Huasaga, also known as Cab. en Wampuik, is a rural parish located in the Taisha canton of Morona Santiago Province, in the Amazon region of Ecuador. The parish was officially established on February 20, 1989, and covers an area of 124,574.89 hectares. The population of the parish is estimated to be around 2,000 inhabitants, according to data from the National Institute of Statistics and Censuses (INEC) of Ecuador.

== Geography and climate ==
Huasaga is located at an altitude of 450 meters above sea level and has a humid tropical climate with rainfall throughout the year. The parish is surrounded by the Huasaga, Pastaza, and Morona rivers, which are important sources of water and life for the region.

== History ==
The Wampuik community, currently known as the main town of Huasaga, was founded in 1969 by a group of people led by Vicente Senkuan, Taki Senkuan, Kayap Shimpiu, Saap Shimpiu, Tarir Tiriats, and Chayat Jirnant. These inhabitants of the region resided on the banks of the Wampuik River and, with the arrival of the missionary Luis Bolla, actively participated in the process of creating the Huasaga parish.

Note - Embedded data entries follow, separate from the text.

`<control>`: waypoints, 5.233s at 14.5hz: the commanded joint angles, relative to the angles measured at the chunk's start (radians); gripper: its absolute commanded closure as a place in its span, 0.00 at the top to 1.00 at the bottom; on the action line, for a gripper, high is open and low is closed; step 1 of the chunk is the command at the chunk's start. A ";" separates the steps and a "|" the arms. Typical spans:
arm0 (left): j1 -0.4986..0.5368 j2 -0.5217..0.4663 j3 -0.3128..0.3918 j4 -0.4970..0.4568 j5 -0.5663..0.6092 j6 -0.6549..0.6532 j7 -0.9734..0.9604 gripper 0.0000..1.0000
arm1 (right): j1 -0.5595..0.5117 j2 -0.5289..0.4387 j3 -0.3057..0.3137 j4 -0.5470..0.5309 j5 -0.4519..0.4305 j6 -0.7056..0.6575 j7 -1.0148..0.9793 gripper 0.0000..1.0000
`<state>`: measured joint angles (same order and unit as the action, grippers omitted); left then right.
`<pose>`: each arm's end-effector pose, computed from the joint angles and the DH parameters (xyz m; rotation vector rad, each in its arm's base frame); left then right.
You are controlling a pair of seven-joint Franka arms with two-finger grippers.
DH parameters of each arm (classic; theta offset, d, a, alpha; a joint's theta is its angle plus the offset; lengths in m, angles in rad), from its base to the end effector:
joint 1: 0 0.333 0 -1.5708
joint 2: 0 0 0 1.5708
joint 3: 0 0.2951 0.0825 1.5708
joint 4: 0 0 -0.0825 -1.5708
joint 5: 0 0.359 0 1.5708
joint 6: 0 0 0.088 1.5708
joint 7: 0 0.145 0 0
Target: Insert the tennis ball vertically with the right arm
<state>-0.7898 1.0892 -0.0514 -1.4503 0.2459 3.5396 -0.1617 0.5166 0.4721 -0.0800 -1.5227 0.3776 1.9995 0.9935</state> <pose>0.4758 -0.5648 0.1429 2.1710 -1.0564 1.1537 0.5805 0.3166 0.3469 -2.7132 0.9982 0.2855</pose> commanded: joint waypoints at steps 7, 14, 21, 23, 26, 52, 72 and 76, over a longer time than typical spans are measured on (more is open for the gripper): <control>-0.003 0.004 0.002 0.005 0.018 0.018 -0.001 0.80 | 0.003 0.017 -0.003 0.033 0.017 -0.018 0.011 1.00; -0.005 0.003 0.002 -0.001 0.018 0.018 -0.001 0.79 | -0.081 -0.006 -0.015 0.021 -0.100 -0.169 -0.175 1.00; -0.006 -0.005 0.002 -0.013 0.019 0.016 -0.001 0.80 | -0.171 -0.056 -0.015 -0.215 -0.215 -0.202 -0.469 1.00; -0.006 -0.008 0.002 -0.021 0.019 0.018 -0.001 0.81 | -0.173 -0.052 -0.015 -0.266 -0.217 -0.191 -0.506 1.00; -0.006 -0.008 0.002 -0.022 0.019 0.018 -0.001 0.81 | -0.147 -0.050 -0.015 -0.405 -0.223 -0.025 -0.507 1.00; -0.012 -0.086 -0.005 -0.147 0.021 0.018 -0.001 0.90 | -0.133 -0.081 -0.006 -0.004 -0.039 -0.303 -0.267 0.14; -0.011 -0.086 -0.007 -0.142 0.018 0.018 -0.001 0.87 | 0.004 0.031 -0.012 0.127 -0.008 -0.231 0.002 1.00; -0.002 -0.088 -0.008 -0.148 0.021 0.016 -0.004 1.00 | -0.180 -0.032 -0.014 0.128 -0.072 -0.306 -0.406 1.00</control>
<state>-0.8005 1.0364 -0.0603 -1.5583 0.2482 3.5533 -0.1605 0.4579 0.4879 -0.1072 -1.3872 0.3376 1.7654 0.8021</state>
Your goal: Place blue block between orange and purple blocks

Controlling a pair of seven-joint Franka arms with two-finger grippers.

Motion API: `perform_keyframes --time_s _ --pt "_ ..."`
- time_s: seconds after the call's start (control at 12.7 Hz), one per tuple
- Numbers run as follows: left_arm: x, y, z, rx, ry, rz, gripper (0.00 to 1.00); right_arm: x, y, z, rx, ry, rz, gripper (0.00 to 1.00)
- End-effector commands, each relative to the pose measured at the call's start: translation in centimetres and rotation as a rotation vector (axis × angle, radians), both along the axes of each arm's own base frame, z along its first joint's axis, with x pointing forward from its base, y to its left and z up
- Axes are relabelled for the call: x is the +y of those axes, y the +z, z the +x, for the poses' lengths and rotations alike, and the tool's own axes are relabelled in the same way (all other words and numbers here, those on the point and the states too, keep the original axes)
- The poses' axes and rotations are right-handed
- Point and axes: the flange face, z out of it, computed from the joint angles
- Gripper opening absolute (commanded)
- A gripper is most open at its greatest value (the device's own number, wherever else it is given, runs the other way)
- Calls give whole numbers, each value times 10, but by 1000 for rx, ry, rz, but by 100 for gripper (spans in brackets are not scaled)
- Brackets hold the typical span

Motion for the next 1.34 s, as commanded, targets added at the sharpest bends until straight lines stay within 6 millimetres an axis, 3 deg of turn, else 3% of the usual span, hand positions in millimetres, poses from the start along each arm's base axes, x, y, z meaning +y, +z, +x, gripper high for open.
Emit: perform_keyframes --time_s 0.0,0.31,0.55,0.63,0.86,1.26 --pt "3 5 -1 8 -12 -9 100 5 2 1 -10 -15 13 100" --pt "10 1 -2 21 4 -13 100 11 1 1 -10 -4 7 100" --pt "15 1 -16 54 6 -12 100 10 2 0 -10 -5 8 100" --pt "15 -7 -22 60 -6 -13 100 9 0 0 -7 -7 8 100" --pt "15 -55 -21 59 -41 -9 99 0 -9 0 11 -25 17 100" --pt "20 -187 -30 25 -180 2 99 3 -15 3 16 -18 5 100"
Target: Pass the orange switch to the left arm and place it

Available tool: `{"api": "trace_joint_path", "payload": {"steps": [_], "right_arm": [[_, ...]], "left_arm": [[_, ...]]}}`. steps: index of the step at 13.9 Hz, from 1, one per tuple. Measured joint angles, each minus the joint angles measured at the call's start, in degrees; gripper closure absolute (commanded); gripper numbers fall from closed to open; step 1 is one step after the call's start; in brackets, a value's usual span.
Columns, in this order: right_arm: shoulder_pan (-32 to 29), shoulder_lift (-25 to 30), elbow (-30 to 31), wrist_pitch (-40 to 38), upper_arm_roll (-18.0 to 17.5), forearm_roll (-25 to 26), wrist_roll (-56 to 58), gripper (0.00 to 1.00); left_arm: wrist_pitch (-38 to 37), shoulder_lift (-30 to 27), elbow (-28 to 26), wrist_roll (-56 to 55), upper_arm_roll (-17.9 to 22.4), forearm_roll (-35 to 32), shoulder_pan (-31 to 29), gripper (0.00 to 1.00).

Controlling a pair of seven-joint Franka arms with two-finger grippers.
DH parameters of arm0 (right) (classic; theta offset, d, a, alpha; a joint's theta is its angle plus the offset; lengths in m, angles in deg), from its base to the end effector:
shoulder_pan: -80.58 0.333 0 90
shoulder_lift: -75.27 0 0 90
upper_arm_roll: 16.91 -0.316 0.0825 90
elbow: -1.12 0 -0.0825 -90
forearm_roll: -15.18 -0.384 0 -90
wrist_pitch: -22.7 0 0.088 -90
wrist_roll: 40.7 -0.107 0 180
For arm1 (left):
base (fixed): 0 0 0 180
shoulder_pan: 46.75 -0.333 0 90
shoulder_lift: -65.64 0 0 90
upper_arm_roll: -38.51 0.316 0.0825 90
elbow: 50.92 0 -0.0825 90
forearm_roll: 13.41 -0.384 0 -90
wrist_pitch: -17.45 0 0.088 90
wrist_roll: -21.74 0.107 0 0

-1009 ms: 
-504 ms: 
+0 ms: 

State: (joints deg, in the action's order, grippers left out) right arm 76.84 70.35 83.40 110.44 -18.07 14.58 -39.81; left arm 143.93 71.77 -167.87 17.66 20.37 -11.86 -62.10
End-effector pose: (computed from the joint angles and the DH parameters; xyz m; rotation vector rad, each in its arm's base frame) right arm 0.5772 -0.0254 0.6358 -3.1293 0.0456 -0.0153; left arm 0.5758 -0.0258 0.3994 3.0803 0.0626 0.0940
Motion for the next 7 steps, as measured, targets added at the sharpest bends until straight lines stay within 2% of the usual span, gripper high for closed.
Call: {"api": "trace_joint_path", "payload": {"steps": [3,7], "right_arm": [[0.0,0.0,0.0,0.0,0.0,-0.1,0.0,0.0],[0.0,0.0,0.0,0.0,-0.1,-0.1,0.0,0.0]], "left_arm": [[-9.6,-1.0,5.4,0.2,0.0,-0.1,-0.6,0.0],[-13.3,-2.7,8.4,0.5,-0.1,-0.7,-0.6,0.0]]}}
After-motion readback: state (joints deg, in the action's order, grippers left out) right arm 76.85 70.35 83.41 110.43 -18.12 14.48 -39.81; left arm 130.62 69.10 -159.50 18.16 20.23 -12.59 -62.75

The community and other residents of the area were involved in the creation of the parish, which was finally officialized as one of the five parishes of the Taisha Canton on February 20, 1989. This is why the Wampuik community has been considered the main town of Huasaga.

== Economy ==
The economy of Huasaga is mainly based on agriculture, fishing, and handicrafts. The parish has a wide variety of agricultural products, such as plantains, cassava, papayas, oranges, and pineapples. Fishing is another important activity in the area, and the local rivers are rich in diverse fish species.

== Culture and tourism ==
Huasaga is known for its rich biodiversity and for being part of the Amazon region of Ecuador, characterized by its lush vegetation and wildlife. Additionally, this parish is home to various Achuar ethnic groups, who maintain their ancestral traditions and customs. Tourists can visit the area to explore nature and the local culture, enjoy fishing and other outdoor activities, and purchase crafts and local products in the markets and shops of the area.